Precise control of grafting density in periodically grafted amphiphilic copolymers: an alternate strategy to fine-tune the lamellar spacing in the sub-10 nm regime†
Abstract
A series of hydrocarbon-rich polyesters were prepared by condensing a long chain diol bearing a centrally located clickable propargyl group, with diacid chlorides of different lengths, ranging from oxalyl chloride to eicosanedioic acid chloride (C2 to C20). Hydrophilic PEG550 segments were then clicked onto the periodically located propargyl groups using the alkyne–azide click reaction; these amphiphilic graft copolymers underwent microphase separation via zigzag folding of the backbone, thereby generating a lamellar morphology, wherein inter-lamellar spacing was fine-tuned in the sub-10 nm level by the choice of the diacid comonomer.
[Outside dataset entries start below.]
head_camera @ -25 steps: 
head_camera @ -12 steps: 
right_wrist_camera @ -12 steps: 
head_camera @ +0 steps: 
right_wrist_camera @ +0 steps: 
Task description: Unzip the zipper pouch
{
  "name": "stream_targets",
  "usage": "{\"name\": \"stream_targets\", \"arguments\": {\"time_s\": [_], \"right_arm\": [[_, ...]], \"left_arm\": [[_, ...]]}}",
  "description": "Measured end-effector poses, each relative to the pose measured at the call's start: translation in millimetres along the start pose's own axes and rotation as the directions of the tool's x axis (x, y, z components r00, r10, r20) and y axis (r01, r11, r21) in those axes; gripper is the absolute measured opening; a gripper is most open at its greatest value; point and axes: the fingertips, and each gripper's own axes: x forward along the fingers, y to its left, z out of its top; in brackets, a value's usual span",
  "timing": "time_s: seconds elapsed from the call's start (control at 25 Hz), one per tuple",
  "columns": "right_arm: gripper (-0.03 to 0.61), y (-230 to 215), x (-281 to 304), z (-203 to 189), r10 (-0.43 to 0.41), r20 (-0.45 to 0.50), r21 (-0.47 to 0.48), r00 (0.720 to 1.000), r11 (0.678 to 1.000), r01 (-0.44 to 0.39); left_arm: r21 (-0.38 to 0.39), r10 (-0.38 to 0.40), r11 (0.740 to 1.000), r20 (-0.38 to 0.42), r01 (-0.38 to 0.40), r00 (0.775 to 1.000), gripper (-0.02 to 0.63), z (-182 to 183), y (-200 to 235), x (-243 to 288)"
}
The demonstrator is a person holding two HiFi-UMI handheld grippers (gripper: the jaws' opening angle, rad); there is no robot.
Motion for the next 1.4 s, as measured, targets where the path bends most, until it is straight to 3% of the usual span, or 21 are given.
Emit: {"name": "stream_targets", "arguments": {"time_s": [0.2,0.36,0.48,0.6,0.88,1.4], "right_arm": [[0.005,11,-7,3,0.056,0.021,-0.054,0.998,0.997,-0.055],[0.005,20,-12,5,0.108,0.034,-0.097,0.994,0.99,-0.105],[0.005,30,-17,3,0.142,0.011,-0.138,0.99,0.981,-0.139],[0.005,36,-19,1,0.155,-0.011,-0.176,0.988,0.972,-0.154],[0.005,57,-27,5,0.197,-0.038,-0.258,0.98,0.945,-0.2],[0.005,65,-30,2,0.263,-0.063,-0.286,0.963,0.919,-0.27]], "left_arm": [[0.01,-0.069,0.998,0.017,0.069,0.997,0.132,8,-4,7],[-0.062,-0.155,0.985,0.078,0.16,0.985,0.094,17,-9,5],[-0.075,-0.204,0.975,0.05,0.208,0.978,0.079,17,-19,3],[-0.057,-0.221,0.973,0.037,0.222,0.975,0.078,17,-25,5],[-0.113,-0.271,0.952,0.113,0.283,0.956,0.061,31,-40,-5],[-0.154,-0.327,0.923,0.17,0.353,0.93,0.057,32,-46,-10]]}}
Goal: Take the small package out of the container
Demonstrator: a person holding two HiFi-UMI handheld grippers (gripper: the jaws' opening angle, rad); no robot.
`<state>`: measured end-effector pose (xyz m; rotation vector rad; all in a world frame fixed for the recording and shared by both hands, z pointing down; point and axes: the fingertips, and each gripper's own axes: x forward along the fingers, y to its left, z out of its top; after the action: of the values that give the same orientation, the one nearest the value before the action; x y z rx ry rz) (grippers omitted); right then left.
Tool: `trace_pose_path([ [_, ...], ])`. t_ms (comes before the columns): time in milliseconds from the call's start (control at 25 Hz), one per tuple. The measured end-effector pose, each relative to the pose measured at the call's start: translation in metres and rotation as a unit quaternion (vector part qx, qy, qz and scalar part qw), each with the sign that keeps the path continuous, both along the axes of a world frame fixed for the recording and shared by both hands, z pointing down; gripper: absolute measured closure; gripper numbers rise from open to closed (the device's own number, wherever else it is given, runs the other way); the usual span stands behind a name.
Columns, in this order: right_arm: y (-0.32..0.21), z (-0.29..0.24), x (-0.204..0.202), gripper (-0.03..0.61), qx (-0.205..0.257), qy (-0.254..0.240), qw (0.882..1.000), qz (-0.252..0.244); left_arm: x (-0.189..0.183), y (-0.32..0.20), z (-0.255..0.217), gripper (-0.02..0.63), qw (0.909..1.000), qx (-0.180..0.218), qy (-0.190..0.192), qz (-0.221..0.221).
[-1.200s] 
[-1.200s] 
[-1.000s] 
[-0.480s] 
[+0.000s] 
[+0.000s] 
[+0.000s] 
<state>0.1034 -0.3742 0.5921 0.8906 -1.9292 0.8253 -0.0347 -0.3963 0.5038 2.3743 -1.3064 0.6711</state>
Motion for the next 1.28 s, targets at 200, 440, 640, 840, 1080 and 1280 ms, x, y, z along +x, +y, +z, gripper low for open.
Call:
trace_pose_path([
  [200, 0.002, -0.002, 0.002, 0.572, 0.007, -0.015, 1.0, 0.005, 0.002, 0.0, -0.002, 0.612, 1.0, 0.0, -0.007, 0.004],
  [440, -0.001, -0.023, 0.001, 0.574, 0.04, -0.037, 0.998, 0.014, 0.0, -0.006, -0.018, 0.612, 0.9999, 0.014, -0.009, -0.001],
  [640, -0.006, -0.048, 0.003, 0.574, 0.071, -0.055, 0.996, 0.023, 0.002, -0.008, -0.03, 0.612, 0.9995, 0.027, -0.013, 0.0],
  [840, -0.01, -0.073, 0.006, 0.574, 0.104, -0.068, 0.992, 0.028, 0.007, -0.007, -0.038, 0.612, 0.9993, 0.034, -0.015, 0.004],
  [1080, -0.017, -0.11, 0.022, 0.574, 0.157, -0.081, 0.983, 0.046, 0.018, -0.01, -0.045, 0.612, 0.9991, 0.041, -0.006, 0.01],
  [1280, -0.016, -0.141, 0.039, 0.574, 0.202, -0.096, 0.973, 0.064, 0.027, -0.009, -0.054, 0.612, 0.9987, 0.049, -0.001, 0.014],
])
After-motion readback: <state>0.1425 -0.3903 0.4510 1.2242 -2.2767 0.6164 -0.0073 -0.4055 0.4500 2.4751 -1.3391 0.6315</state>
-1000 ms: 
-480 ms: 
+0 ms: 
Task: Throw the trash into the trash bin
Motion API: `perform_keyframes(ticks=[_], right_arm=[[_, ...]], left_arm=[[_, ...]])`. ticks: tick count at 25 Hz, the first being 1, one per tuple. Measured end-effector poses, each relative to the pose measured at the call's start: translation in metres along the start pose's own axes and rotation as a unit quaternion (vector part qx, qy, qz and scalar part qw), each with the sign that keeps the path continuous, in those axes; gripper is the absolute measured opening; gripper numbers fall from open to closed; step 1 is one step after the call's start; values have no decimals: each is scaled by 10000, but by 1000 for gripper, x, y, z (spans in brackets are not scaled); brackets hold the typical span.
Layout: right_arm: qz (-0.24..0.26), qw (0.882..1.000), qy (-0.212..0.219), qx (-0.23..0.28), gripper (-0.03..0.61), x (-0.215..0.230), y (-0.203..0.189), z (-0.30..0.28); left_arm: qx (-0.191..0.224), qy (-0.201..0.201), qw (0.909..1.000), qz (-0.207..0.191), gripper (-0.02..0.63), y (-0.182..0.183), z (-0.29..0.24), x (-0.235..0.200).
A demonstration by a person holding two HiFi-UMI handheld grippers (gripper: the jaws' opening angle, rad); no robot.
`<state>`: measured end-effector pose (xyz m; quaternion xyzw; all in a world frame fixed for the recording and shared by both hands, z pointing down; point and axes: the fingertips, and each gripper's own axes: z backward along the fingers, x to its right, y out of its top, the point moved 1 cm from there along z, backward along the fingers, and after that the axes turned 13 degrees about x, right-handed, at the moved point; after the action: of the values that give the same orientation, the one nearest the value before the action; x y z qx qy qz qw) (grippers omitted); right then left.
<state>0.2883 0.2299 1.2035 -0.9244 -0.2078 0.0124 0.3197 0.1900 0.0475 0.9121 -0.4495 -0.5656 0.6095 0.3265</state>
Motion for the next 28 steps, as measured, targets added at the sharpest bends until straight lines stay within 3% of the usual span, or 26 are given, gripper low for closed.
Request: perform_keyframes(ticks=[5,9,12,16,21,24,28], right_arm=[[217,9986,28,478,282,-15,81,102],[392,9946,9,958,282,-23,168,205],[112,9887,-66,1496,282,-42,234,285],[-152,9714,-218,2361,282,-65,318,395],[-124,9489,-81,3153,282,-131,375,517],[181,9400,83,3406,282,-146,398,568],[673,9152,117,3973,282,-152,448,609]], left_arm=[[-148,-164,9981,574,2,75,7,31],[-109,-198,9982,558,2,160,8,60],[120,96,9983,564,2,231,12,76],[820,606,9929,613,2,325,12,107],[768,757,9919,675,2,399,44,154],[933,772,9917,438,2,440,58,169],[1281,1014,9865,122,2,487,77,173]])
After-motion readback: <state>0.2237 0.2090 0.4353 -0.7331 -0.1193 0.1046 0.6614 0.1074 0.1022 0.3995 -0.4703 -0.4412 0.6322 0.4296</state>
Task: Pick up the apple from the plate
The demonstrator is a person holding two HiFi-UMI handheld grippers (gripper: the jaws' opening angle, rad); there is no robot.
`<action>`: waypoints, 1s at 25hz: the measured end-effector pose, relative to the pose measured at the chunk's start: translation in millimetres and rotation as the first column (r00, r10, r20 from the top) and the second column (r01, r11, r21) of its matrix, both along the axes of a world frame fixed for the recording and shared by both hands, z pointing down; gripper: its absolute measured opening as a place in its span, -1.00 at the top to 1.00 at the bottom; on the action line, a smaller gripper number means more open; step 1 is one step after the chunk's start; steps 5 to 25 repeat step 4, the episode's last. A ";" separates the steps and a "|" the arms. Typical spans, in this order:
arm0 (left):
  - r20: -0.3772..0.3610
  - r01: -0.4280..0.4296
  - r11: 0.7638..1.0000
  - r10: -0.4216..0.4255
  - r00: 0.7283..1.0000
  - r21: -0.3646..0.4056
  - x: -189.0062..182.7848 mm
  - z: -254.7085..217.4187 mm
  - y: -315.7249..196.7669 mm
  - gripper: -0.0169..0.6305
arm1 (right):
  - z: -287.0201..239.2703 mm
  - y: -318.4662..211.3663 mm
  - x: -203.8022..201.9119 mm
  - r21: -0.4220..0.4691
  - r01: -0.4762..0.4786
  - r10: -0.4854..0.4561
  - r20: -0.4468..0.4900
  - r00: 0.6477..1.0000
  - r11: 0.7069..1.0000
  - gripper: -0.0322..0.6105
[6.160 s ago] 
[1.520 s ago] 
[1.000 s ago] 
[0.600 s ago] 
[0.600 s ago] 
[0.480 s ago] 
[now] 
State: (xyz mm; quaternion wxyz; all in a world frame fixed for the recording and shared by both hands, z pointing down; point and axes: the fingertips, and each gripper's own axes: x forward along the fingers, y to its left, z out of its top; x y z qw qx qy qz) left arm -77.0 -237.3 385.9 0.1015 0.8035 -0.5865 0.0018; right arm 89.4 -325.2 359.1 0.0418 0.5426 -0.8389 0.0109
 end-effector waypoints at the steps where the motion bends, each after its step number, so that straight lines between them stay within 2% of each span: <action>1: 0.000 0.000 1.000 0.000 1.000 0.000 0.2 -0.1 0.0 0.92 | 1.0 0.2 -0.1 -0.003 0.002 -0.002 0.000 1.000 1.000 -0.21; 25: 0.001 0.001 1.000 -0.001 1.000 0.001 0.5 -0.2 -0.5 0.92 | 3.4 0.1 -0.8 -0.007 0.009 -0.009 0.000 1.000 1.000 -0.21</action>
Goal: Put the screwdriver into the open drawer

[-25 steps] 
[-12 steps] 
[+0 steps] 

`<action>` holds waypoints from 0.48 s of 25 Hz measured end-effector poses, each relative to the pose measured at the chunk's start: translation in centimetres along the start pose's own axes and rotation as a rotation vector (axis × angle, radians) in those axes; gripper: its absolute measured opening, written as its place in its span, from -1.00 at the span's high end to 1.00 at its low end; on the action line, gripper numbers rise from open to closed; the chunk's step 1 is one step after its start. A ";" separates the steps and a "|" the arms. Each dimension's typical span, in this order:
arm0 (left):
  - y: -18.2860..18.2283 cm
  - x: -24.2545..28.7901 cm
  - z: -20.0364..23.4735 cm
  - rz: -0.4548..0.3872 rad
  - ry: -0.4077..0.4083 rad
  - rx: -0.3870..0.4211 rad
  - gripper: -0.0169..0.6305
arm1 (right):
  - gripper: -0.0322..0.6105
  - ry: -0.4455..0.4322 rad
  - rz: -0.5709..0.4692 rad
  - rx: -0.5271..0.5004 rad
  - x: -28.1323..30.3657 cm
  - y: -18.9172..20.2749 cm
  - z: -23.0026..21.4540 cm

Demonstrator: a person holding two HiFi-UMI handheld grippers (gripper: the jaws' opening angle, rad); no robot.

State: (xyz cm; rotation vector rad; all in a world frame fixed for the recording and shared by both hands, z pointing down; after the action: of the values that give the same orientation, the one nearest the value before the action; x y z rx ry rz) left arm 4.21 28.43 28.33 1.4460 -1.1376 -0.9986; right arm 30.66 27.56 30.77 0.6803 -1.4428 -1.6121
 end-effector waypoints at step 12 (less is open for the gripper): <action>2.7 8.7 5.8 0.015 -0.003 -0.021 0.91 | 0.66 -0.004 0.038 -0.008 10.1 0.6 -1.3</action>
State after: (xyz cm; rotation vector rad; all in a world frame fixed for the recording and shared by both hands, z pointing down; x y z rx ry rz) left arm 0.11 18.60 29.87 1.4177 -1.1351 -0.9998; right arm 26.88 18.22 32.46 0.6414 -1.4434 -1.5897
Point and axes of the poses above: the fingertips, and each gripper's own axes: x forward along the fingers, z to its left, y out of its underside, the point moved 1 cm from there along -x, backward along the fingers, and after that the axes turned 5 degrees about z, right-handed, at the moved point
In contrast to our previous report (S. Chanda and S. Ramakrishnan, Macromolecules, 2016, 49, 3254–3263), where the size of the amorphous pendant PEG segment was utilized to control the spacing, here the crystallizable HC backbone was varied; the linear variation of the inter-lamellar spacing with the number of methylene units in the dicarboxylic acid permitted us to retrieve an increment of 0.127 nm per methylene unit, which matches remarkably well with the expected increment for an all-trans extended hydrocarbon chain. This observation not only provides strong evidence for the zigzag folded conformation of the polymer backbone within the lamellae but also demonstrates fine-tuning of lamellar dimension at the sub-nanometer level. The modular synthetic strategy presented here provides scope for easy variation of the pendant graft segments and, therefore, could be used to create other interesting periodically spaced functional materials.